• WHAT YOU NEED TO DO
Wherever "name" appears in the records below, copy the line that holds it.

(Beginning of EXCERPTED DATA)

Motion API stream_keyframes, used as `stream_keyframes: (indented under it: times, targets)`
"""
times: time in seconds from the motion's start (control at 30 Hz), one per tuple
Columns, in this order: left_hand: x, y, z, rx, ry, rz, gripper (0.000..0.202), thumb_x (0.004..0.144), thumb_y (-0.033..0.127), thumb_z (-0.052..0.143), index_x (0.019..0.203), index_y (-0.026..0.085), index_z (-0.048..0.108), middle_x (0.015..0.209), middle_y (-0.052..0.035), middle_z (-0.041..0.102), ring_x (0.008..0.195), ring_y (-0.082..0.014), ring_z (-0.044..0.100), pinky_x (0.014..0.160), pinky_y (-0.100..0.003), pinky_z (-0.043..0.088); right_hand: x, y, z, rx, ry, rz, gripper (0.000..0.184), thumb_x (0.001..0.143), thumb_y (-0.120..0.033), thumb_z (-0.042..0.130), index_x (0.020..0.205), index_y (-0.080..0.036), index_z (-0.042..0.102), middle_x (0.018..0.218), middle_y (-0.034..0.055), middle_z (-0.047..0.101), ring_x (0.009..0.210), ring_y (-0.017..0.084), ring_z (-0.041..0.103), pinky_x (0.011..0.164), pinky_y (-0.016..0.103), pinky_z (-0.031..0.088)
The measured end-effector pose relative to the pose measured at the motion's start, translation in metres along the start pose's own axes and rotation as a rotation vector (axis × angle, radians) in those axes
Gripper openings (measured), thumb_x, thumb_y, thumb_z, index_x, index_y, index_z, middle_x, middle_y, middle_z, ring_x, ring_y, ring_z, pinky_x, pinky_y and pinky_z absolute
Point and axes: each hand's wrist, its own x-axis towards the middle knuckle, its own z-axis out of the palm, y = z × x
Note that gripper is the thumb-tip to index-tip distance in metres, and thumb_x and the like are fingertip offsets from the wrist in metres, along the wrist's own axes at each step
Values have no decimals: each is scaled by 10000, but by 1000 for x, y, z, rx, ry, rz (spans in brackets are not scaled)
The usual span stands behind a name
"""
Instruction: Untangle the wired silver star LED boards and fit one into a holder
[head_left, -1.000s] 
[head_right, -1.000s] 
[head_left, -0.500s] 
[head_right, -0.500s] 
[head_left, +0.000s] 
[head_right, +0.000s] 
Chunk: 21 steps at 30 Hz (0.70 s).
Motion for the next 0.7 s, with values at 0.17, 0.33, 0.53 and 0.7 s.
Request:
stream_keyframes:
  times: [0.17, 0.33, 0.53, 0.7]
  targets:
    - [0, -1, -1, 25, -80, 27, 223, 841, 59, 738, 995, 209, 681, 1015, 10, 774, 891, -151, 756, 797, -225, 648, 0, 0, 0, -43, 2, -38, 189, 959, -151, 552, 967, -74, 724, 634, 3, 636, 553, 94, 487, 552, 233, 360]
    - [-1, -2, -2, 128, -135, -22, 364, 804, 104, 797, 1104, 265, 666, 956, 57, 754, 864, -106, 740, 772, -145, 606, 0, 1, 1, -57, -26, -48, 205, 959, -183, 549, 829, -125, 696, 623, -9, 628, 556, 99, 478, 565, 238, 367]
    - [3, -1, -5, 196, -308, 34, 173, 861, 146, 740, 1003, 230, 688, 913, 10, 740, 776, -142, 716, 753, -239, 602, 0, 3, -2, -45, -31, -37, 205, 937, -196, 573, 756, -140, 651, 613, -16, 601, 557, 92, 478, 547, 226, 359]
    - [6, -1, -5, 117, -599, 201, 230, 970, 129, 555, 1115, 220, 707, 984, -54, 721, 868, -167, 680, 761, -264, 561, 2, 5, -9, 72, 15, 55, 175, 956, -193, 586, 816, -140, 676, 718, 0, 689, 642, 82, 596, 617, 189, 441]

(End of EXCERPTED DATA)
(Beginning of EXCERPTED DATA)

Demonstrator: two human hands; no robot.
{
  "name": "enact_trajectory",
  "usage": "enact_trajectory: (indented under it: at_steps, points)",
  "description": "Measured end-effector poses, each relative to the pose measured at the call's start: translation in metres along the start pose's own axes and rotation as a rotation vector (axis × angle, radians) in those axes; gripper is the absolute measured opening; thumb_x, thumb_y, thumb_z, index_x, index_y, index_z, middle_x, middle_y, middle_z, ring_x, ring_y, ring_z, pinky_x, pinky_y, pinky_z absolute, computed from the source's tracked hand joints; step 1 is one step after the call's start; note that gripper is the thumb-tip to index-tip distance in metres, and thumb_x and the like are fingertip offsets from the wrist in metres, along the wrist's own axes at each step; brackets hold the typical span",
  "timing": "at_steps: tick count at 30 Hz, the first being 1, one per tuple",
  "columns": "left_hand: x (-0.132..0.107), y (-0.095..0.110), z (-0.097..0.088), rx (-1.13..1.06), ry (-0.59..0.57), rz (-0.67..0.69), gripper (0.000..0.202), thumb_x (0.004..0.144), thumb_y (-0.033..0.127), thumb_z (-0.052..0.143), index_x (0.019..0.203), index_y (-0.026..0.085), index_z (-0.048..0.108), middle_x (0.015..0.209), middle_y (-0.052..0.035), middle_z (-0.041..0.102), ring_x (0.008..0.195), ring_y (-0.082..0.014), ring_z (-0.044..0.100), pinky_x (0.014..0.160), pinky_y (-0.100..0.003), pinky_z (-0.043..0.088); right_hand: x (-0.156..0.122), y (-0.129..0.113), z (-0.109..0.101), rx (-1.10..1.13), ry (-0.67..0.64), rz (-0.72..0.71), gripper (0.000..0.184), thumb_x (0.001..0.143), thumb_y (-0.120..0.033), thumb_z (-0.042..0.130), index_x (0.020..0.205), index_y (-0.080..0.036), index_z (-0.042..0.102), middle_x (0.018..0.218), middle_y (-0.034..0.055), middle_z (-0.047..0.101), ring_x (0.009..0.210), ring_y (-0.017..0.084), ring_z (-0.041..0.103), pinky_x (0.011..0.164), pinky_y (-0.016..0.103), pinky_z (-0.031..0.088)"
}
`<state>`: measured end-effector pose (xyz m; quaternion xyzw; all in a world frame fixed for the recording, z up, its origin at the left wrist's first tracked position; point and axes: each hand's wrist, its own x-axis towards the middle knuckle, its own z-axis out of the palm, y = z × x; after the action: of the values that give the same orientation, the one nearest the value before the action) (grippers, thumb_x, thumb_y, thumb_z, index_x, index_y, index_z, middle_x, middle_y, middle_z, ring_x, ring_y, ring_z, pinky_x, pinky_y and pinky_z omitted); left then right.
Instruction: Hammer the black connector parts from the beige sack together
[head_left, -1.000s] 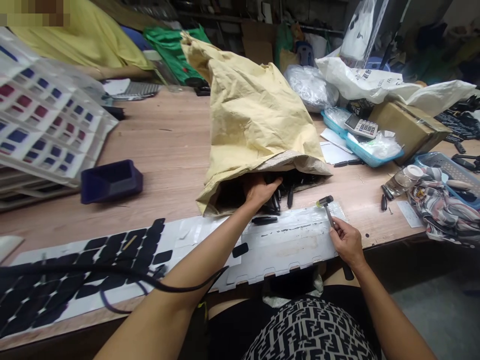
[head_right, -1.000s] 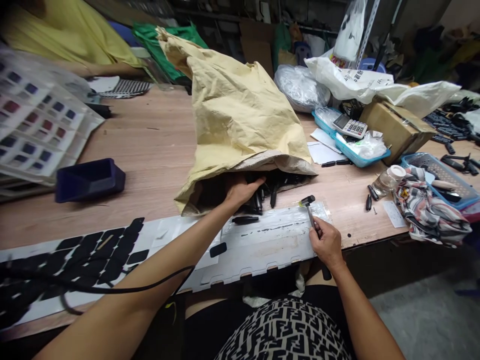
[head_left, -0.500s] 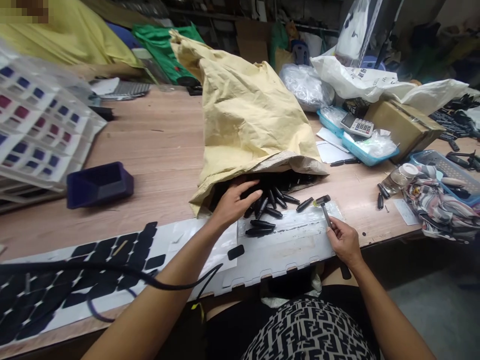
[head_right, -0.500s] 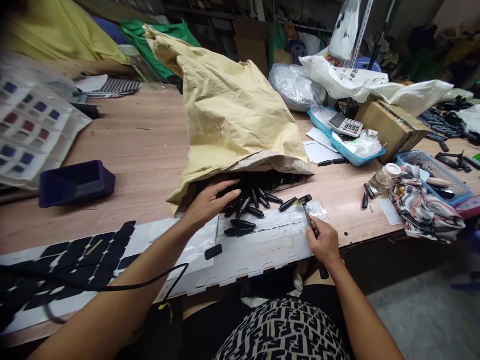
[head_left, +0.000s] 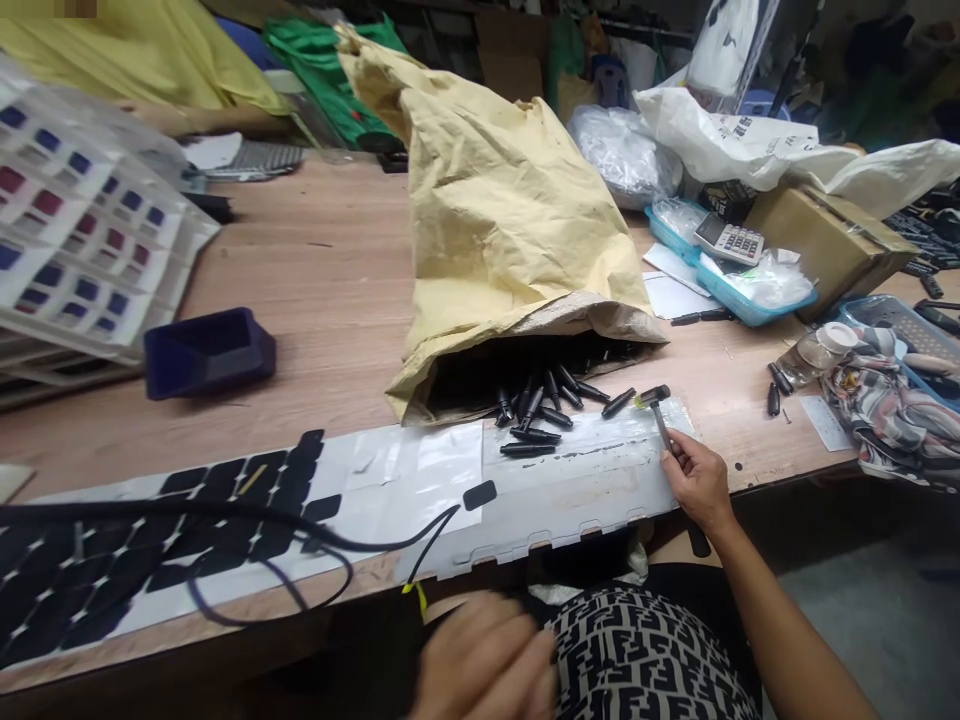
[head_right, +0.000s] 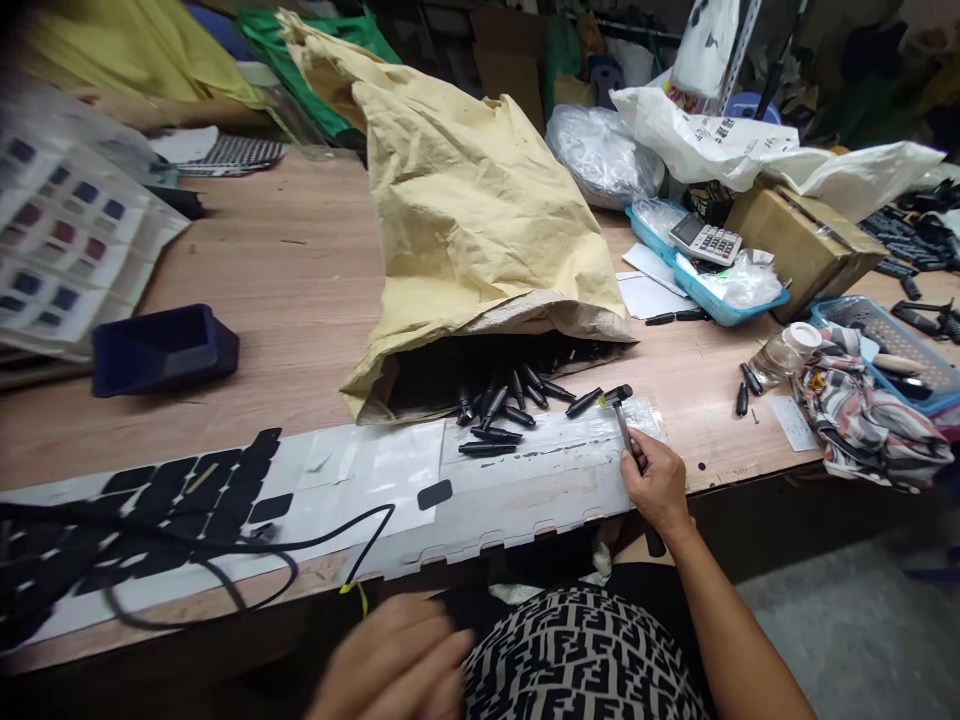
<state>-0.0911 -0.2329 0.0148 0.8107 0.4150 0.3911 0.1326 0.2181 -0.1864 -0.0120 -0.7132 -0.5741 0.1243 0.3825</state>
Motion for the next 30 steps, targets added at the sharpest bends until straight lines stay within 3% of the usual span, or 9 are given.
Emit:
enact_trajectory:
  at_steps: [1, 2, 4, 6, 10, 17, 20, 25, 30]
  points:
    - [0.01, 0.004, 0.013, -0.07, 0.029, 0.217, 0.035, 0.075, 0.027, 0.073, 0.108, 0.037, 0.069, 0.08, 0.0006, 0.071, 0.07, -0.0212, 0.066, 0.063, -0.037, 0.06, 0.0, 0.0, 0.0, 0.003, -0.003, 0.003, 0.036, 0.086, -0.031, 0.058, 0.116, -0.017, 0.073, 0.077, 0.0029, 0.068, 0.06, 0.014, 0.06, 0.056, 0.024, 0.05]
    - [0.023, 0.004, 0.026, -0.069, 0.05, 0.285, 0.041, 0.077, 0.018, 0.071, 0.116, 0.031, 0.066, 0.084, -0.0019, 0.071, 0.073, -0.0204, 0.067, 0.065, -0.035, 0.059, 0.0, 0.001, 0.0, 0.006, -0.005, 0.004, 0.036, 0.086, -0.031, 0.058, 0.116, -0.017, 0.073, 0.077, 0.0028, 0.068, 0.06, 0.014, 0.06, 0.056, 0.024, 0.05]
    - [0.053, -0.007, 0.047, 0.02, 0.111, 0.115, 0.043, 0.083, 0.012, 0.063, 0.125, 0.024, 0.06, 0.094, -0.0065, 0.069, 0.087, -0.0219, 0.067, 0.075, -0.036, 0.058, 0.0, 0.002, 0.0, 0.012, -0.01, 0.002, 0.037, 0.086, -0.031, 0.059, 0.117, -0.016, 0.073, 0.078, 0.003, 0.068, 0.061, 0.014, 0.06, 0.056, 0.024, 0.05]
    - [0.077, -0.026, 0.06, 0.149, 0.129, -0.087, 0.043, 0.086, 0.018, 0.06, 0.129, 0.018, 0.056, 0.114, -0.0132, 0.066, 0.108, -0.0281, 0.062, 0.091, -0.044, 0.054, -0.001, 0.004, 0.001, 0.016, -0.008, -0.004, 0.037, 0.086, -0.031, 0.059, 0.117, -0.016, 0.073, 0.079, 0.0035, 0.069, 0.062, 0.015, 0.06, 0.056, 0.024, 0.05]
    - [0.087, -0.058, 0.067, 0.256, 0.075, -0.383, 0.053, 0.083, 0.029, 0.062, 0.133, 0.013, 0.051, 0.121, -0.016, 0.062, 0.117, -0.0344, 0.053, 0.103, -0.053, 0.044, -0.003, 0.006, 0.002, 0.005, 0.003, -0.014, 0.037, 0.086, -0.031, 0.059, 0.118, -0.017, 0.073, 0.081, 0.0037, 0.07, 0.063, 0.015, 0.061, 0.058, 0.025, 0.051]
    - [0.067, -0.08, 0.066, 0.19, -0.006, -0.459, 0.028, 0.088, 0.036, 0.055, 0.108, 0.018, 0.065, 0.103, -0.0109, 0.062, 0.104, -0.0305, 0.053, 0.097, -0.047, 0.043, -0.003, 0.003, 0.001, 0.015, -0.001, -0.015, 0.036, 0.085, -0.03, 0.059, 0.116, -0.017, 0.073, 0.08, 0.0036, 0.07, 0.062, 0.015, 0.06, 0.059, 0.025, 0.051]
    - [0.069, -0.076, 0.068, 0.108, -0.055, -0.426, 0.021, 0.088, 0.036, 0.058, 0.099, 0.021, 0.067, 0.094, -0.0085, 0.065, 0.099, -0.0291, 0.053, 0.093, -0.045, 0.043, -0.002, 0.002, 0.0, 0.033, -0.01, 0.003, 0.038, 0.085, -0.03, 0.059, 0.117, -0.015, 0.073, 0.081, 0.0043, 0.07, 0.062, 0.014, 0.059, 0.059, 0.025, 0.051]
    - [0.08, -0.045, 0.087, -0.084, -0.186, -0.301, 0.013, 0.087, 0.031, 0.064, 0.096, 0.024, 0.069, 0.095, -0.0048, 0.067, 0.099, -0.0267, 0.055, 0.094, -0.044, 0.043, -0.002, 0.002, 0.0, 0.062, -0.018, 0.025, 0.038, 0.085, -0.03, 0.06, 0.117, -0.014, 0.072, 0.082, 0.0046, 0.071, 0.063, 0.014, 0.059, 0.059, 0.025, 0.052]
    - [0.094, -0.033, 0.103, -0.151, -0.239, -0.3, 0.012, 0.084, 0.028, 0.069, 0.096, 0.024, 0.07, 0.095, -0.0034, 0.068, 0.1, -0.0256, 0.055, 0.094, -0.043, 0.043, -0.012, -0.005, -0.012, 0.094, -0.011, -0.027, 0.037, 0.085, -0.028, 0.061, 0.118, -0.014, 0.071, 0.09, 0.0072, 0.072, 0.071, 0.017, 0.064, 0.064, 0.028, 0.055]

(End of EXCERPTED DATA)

• WRITTEN REPLY
The usual span stands behind a name
  "name": "enact_trajectory",

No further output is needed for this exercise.